- **Aim of the task**: Each line of the material below must be transcribed exactly.

(Dataset section begins)

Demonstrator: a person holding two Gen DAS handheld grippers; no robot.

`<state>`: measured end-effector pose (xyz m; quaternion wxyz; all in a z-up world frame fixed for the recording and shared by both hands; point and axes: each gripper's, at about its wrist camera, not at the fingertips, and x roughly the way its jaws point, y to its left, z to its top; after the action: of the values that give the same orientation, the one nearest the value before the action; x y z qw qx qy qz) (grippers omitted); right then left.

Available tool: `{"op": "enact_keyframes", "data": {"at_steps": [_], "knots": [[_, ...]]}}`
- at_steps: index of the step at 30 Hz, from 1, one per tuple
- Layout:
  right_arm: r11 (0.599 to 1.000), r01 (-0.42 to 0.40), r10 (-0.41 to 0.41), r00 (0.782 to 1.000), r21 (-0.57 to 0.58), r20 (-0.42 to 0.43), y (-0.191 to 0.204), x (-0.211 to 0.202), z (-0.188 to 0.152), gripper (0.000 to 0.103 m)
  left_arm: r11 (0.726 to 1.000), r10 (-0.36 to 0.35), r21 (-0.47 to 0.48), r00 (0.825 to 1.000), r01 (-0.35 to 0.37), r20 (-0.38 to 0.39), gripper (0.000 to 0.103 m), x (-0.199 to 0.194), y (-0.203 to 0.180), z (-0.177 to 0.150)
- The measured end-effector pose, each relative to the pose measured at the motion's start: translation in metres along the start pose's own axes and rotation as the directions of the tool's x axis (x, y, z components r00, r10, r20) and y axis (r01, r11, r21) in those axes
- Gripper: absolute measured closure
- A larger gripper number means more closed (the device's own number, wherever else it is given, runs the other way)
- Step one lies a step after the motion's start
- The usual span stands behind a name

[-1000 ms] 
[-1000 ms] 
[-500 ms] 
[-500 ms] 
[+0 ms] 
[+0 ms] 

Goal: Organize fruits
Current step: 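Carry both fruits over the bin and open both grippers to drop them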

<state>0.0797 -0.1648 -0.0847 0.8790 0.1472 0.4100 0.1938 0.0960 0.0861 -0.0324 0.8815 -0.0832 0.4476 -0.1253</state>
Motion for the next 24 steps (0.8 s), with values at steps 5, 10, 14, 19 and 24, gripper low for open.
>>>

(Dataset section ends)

- **Solution to this exercise**:
Demonstrator: a person holding two Gen DAS handheld grippers; no robot.

`<state>`: measured end-effector pose (xyz m; quaternion wxyz; all in a z-up world frame fixed for the recording and shared by both hands; point and axes: each gripper's, at about its wrist camera, not at the fingertips, and x roughly the way its jaws point, y to its left, z to its top; after the action: of the values that give the same orientation, the one nearest the value before the action; x y z qw qx qy qz) (grippers omitted); right then left.

Available tool: `{"op": "enact_keyframes", "data": {"at_steps": [_], "knots": [[_, ...]]}}`
- at_steps: index of the step at 30 Hz, from 1, one per tuple
- Layout:
  right_arm: r11 (0.599 to 1.000), r01 (-0.42 to 0.40), r10 (-0.41 to 0.41), r00 (0.782 to 1.000), r21 (-0.57 to 0.58), r20 (-0.42 to 0.43), y (-0.191 to 0.204), x (-0.211 to 0.202), z (-0.188 to 0.152), gripper (0.000 to 0.103 m)
  left_arm: r11 (0.726 to 1.000), r10 (-0.36 to 0.35), r21 (-0.47 to 0.48), r00 (0.825 to 1.000), r01 (-0.35 to 0.37), r20 (-0.38 to 0.39), gripper (0.000 to 0.103 m), x (-0.199 to 0.194), y (-0.203 to 0.180), z (-0.177 to 0.150)
- The measured end-effector pose, each relative to the pose measured at the motion's start: translation in metres along the start pose's own axes and rotation as the directions of the tool's x axis (x, y, z components r00, r10, r20) and y axis (r01, r11, r21) in those axes
- Gripper: absolute measured closure
- A larger gripper number means more closed (the device's own number, wherever else it is given, runs the other way)
- Step one lies a step after the motion's start
- The usual span stands behind a name

[-1000 ms] 
[-1000 ms] 
[-500 ms] 
[-500 ms] 
[+0 ms] 
[+0 ms] 

Goal: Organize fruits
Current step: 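Carry both fruits over the bin and open both grippers to drop them
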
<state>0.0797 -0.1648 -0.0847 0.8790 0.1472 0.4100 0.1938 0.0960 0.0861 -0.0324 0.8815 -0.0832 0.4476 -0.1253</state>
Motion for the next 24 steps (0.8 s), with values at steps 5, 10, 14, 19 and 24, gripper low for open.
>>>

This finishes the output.